Proof is in the policies
Democrats are indeed making partisan attempts to embarrass Republicans on issues important to women. The coordinated actions being taken, including President Obama’s signing of executive orders Tuesday to expose pay disparities by gender among federal contractors, are largely symbolic. The disparity is stubborn. According to the American Enterprise Institute, the 229 women who work in the White House are paid 88 cents on the dollar compared with the 232 men who do, a finding not disputed by the administration.

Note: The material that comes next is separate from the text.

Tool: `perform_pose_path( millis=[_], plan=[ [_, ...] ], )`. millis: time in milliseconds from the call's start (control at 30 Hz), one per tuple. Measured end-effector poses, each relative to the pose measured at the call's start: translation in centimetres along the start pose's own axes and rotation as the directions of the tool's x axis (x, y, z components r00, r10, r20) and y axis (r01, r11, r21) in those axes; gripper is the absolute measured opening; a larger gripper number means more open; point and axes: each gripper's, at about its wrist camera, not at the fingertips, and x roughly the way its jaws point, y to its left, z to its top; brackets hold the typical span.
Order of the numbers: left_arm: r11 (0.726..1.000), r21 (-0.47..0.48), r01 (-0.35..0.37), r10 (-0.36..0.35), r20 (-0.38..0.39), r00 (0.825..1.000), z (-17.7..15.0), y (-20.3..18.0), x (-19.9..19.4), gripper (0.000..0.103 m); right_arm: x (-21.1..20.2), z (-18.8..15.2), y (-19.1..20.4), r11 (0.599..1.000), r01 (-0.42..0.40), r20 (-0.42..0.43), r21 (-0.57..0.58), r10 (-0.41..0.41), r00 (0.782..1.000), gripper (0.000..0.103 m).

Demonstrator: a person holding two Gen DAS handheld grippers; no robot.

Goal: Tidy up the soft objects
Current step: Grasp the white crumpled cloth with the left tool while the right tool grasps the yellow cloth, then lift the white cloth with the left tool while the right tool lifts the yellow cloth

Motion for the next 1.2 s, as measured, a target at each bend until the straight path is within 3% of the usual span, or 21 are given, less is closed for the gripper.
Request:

But when one side complains that the other is “playing politics,” it’s a safe bet that those doing the complaining are losing. Consider Paul Ryan’s budget, which the House approved this week. Among those functions of government the Republican congressman from Wisconsin would cut, many disproportionately benefit women, according to the National Women’s Law Center.
For example, Medicaid (about 70 percent of adult recipients are women), food stamps (63 percent of adult recipients are women) and Pell grants (62 percent) would be cut. Then there are programs in categories that would face cuts that Ryan hasn’t specified: Supplemental Security Income (two-thirds of the poor and elderly recipients are women), welfare (85 percent of adult recipients are women), housing vouchers (82 percent of recipient households headed by women), child care assistance (75 percent female-headed households) and the Women, Infants, and Children nutrition program.
By contrast, government payments that go disproportionately to men — active-duty military and veterans — are relatively untouched. The highest earners, who are disproportionately male, benefit most under Ryan’s tax proposal, while those receiving low-income tax credits, often families headed by women, would fare poorly.
Certainly, it doesn’t help the Republican image when McAllister marks Equal Pay Day by firing the staffer he kissed. But the indignities visited on a few women wouldn’t be a problem for Republicans if millions of other women weren’t also threatened with injury — by the clinical language of a budget resolution.